Dopo quasi tre anni, sostanzialmente, abbiamo consumato le energie da dedicare al problema, perdendo il focus. Questo ci porta a una situazione di insofferenza nei confronti del Covid, che si traduce in una minore rigorosità. I numeri del virus, d’altro canto, non sono così gravi da suggerire una condotta diversa. L’ultimo report di Iss e ministero della Salute evidenzia sì un aumento dei ricoveri ma al di sotto della soglia sicurezza. «Per quanto riguarda il tasso di occupazione da parte dei pazienti Covid nei reparti di area medica e nelle terapie intensive – ha spiegato il dg Prevenzione del ministero, Gianni Rezza – siamo rispettivamente all’11% e al 2,5%, quindi anche in questo caso un leggero aumento delle ospedalizzazioni, anche se si rimane ben al di sotto di ogni soglia di criticità».

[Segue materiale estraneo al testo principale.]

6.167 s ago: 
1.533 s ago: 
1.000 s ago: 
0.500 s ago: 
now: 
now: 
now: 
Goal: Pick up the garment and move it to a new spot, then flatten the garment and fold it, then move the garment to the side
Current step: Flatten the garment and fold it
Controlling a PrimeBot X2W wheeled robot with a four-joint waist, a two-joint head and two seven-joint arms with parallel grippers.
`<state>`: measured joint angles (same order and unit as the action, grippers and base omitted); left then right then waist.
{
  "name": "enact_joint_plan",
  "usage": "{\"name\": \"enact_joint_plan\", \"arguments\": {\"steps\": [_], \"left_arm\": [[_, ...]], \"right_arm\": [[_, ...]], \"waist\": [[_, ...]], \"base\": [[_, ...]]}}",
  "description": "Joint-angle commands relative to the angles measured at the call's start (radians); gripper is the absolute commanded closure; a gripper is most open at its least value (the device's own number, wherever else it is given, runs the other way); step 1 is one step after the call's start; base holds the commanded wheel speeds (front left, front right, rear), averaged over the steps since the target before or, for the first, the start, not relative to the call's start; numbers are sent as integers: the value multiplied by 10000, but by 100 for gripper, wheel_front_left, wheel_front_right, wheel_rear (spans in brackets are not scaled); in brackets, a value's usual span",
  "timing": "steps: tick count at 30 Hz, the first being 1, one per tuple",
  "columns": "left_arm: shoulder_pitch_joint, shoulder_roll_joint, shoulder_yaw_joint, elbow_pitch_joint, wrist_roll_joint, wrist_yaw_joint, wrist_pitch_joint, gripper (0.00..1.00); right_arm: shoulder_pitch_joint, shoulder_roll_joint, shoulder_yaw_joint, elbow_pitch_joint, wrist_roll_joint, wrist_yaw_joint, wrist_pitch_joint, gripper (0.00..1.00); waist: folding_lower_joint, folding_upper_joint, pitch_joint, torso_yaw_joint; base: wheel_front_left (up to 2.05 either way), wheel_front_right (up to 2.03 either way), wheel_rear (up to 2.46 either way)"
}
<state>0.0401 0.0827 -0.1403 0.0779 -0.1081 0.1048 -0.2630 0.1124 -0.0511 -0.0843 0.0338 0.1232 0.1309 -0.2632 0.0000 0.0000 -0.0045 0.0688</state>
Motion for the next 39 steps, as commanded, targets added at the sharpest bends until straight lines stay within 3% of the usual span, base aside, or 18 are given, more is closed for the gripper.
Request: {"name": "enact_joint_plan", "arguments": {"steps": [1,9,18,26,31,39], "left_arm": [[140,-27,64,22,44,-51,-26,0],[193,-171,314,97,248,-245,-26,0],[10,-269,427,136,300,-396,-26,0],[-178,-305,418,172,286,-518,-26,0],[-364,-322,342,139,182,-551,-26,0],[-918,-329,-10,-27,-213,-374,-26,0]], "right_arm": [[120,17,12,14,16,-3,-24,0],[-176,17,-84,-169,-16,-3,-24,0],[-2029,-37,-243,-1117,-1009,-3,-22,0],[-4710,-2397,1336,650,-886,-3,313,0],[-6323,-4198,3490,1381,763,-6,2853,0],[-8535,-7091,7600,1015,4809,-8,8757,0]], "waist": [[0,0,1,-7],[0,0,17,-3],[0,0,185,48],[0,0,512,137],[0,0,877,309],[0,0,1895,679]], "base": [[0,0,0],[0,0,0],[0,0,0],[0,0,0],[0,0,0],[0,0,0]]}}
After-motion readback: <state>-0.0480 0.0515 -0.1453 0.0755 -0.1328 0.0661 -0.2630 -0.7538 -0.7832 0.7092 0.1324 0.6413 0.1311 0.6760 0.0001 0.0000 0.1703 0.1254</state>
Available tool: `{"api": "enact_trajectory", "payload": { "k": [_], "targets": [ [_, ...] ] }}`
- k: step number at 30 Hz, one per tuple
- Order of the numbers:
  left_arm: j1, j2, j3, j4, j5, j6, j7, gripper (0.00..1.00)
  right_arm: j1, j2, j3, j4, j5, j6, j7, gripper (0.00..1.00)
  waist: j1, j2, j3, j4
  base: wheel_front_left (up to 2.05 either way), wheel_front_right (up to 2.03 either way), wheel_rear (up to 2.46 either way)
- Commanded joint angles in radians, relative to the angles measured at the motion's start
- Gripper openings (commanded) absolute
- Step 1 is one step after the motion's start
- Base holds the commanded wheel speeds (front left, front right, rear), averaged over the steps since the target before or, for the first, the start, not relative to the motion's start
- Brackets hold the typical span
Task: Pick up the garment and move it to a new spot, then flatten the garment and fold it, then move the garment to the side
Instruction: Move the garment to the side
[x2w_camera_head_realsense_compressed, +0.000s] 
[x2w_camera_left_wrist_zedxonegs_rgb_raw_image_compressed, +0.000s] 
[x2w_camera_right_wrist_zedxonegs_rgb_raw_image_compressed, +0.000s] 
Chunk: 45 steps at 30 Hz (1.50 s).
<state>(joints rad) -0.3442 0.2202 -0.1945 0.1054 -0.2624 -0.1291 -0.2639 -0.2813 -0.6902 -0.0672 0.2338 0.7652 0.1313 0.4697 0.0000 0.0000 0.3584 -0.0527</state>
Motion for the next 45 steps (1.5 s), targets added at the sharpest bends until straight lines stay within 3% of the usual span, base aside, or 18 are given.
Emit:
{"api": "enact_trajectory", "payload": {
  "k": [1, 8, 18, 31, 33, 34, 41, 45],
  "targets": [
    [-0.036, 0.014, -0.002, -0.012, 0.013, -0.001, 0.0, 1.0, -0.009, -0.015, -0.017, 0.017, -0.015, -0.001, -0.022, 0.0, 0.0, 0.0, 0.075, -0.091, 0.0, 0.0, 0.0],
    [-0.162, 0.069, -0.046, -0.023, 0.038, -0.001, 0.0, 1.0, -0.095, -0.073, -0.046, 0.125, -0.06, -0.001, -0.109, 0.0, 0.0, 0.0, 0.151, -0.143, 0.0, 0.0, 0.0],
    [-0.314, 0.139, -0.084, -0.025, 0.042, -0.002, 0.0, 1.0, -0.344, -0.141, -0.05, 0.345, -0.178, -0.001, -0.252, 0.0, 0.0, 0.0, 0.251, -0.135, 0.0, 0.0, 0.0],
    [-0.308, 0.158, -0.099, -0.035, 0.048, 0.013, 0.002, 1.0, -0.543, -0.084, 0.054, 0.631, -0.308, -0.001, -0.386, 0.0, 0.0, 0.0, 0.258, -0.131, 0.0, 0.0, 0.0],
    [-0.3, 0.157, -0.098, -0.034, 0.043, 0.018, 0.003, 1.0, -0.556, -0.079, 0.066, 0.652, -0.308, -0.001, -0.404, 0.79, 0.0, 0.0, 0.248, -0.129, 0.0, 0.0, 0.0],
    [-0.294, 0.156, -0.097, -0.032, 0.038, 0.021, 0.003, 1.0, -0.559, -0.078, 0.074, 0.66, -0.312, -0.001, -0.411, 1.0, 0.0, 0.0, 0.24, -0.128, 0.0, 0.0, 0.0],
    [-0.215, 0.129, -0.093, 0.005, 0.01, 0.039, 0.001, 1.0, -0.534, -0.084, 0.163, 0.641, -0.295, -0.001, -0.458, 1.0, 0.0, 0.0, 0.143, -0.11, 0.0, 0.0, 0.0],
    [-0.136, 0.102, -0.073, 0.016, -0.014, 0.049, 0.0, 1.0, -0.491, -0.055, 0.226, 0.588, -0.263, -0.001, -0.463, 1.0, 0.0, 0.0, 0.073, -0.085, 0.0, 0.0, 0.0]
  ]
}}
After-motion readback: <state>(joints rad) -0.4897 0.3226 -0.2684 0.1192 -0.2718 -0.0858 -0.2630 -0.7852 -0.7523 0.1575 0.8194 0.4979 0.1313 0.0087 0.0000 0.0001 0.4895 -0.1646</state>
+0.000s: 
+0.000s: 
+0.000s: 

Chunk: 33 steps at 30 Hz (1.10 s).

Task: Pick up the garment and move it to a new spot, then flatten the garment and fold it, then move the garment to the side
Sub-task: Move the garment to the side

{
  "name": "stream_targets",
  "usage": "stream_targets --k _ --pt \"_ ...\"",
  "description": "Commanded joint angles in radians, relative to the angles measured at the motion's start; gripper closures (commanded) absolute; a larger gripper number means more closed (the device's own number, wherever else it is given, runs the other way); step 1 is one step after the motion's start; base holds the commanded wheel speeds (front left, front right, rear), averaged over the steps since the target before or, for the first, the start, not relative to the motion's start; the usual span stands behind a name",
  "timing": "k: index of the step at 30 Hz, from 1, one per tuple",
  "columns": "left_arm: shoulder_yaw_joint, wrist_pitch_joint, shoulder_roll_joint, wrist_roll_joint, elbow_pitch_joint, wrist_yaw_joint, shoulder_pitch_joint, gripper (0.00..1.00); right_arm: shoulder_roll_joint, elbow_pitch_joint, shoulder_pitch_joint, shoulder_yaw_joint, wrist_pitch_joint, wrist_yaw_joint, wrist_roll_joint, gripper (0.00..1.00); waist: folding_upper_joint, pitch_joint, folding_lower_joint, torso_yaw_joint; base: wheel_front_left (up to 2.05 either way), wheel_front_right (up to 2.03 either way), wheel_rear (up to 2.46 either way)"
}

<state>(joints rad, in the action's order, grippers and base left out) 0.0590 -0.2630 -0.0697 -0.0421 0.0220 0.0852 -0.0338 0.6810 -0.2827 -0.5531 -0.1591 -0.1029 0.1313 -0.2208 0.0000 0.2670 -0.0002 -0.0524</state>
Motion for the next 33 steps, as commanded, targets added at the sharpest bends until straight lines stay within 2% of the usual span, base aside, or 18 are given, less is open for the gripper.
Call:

Quadro poco allarmante che ha portato il nuovo governo ad accelerare sull’allentamento del poco di misure ancora vigenti. Nei fatti l’unico obbligo prorogato è stato quello delle mascherine nelle strutture sanitarie. Con il primo Consiglio dei ministri è stato, invece, disposto il reintegro degli operatori (medici, infermieri ecc) non vaccinati, ufficialmente per problemi legati alle carenze di personale. Nulla è stato deciso, d’altra, sul fronte del congelamento delle multe agli over 50 che non hanno aderito alla campagna vaccinale nel periodo di vigenza dell’obbligo. La maxi-sanatoria pensata in un primo momento dall’esecutivo (tanto da progettare di inserirla nel dl Aiuti quater) è finita in ghiacciaia, con il ministro Orazio Schillaci che ha preferito rimettere la questione alle Camere.
Si lavorerà, invece, sulle quarantene, alleggerendone ulteriormente il regime, in particolare per i positivi asintomatici che saranno tenuti a restare in casa per 4/5 giorni, potendo poi uscire (decorso il termine) senza la necessità del tampone negativo. Schillaci ha ipotizzato che l’isolamento light possa essere esteso anche a quanti accusano sintomi lievi, risolti nel giro di pochi giorni. Ma non è escluso che per un determinato periodo di tempo queste persone debbano indossare la mascherina.
La direzione intrapresa dal governo Meloni, insomma, porterà a “normalizzare” i protocolli, puntando a trattare il Covid come un male stagionale. Non a caso Schillaci ha annunciato il lancio di una campagna vaccinale congiunta Covid/influenza, affidata ai medici di base e destinata in particolar modo ai pazienti anziani o fragili con l’obiettivo di far aumentare le dosi somministrate.
Il banco di prova sarà rappresentato dal post-Natale, quando mediamente la curva dei contagi (di entrambe le malattie) inizia a crescere rapidamente sino a lambire le prime settimane di primavera. Lì valuteremo la tenuta del sistema e capiremo se, davvero, potremo metterci alle spalle definitivamente l’incubo iniziato nel 2020.